Focusing on mental wellbeing can deliver health benefits across a person’s whole life.
A new resource from Public Health England’s (PHE) Mental Health Intelligence Network highlights the importance of local organisations measuring and acting to improve the mental wellbeing of children and young people.
Measuring mental wellbeing in children and young people shows that raising levels of mental wellbeing influences a child’s ability to learn, their resilience to risky behaviours and their physical and mental health in adulthood. Half of all mental health problems emerge before the age of 14 and 1 in 10 children will have a clinically diagnosed mental health problem during their childhood.
PHE’s resource is designed to help local organisations decide how to best gauge the mental wellbeing of children and young people in their areas. It also helps to identify local opportunities to enhance wellbeing, including through community or physical activities, as well as factors that may have a negative impact, such as high crime rates and family breakdown.

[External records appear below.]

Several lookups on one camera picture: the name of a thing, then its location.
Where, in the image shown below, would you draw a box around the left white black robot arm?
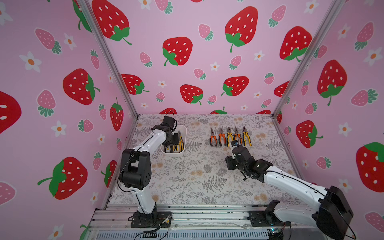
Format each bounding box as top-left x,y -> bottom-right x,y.
118,124 -> 177,215

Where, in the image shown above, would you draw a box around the left aluminium corner post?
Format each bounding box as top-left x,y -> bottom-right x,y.
79,0 -> 139,120

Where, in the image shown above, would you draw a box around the yellow black pliers large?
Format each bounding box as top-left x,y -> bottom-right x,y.
227,127 -> 234,147

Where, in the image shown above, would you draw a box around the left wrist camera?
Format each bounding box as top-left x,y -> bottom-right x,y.
162,116 -> 177,131

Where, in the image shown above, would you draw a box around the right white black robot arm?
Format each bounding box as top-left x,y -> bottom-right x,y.
225,141 -> 354,240

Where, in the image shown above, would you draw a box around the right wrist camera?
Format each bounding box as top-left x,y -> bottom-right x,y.
231,140 -> 239,148

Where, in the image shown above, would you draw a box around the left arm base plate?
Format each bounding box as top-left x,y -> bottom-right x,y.
129,212 -> 172,229

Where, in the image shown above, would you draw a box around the orange black long-nose pliers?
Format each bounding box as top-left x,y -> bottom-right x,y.
235,127 -> 243,145

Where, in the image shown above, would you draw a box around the aluminium rail frame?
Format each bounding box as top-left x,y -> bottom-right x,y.
85,205 -> 328,240

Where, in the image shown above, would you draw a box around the aluminium corner post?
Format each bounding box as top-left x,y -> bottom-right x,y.
79,0 -> 139,120
272,0 -> 345,120

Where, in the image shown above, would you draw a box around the orange black pliers large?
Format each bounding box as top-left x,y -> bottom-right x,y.
218,128 -> 227,147

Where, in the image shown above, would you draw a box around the orange handled pliers small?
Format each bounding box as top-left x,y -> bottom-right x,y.
210,129 -> 218,147

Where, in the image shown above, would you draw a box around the right aluminium corner post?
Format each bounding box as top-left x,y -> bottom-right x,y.
272,0 -> 345,120

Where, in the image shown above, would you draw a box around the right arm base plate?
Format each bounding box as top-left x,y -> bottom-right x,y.
248,211 -> 292,228

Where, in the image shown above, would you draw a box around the white plastic storage box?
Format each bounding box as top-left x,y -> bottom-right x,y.
161,125 -> 187,157

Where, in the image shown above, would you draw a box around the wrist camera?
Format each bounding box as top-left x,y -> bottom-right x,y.
162,116 -> 177,131
231,140 -> 239,148

Professor Brian Ferguson, Chief Economist and Head of Health Intelligence Networks, PHE:
We know that positive mental wellbeing has an enormous impact on children and young people and is an essential part of their ability to develop, flourish and lead rich fulfilling lives.
But, in order to intervene effectively, local organisations need an accurate picture of the situation in their area. Our resource outlines the best means by which they can do this. Ultimately better data means better understanding and better decisions for policy and practice.
Mental wellbeing is a measure of people’s emotions as well as their ability to function as individuals and as members of society, often defined as ‘feeling good and functioning well’. Mental wellbeing widely affects individuals, their quality of life and wider society - with research showing that high levels of mental wellbeing are associated with improved recovery from illness and reductions in premature mortality.